> _What the task requires_: Repeat the listing below in full, exactly.
********************
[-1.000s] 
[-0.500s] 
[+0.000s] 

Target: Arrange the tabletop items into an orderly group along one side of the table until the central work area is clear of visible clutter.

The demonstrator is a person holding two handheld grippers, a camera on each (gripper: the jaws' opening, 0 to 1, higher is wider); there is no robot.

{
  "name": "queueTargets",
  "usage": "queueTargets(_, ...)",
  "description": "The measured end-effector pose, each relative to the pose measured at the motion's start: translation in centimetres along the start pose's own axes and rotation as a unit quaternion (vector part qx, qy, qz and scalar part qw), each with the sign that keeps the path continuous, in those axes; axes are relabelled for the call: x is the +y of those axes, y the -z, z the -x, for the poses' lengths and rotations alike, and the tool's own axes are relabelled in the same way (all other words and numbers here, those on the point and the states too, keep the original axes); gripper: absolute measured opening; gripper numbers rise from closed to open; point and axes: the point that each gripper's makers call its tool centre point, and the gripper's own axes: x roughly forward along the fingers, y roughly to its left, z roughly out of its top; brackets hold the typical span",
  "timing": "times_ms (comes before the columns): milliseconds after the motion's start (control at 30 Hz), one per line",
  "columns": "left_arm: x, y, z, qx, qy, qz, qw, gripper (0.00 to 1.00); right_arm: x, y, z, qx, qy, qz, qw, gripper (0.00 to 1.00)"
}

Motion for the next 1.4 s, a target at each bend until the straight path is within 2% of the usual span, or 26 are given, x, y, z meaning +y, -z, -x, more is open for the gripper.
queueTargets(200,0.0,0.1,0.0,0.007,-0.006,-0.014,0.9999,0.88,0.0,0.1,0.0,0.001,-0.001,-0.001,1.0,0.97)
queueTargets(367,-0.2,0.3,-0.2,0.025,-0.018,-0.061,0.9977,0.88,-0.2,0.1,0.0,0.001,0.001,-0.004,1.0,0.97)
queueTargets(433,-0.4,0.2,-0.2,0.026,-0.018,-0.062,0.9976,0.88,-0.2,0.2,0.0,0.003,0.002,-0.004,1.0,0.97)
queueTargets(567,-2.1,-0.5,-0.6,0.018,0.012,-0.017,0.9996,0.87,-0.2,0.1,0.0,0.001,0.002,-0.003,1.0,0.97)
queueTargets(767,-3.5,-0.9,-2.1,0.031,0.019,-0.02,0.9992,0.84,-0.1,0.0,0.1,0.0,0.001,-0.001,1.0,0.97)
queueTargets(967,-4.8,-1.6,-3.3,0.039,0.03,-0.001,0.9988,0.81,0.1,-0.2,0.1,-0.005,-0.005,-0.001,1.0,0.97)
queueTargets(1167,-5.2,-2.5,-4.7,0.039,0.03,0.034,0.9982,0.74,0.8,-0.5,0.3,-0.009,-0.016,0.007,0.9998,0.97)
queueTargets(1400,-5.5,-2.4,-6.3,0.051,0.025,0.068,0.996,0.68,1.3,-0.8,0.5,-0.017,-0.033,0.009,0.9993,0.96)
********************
> _Response area_:
[-1.000s] 
[-0.500s] 
[+0.000s] 

Target: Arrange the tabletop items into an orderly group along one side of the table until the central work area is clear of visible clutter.

The demonstrator is a person holding two handheld grippers, a camera on each (gripper: the jaws' opening, 0 to 1, higher is wider); there is no robot.

{
  "name": "queueTargets",
  "usage": "queueTargets(_, ...)",
  "description": "The measured end-effector pose, each relative to the pose measured at the motion's start: translation in centimetres along the start pose's own axes and rotation as a unit quaternion (vector part qx, qy, qz and scalar part qw), each with the sign that keeps the path continuous, in those axes; axes are relabelled for the call: x is the +y of those axes, y the -z, z the -x, for the poses' lengths and rotations alike, and the tool's own axes are relabelled in the same way (all other words and numbers here, those on the point and the states too, keep the original axes); gripper: absolute measured opening; gripper numbers rise from closed to open; point and axes: the point that each gripper's makers call its tool centre point, and the gripper's own axes: x roughly forward along the fingers, y roughly to its left, z roughly out of its top; brackets hold the typical span",
  "timing": "times_ms (comes before the columns): milliseconds after the motion's start (control at 30 Hz), one per line",
  "columns": "left_arm: x, y, z, qx, qy, qz, qw, gripper (0.00 to 1.00); right_arm: x, y, z, qx, qy, qz, qw, gripper (0.00 to 1.00)"
}

Motion for the next 1.4 s, a target at each bend until the straight path is within 2% of the usual span, or 26 are given, x, y, z meaning +y, -z, -x, more is open for the gripper.
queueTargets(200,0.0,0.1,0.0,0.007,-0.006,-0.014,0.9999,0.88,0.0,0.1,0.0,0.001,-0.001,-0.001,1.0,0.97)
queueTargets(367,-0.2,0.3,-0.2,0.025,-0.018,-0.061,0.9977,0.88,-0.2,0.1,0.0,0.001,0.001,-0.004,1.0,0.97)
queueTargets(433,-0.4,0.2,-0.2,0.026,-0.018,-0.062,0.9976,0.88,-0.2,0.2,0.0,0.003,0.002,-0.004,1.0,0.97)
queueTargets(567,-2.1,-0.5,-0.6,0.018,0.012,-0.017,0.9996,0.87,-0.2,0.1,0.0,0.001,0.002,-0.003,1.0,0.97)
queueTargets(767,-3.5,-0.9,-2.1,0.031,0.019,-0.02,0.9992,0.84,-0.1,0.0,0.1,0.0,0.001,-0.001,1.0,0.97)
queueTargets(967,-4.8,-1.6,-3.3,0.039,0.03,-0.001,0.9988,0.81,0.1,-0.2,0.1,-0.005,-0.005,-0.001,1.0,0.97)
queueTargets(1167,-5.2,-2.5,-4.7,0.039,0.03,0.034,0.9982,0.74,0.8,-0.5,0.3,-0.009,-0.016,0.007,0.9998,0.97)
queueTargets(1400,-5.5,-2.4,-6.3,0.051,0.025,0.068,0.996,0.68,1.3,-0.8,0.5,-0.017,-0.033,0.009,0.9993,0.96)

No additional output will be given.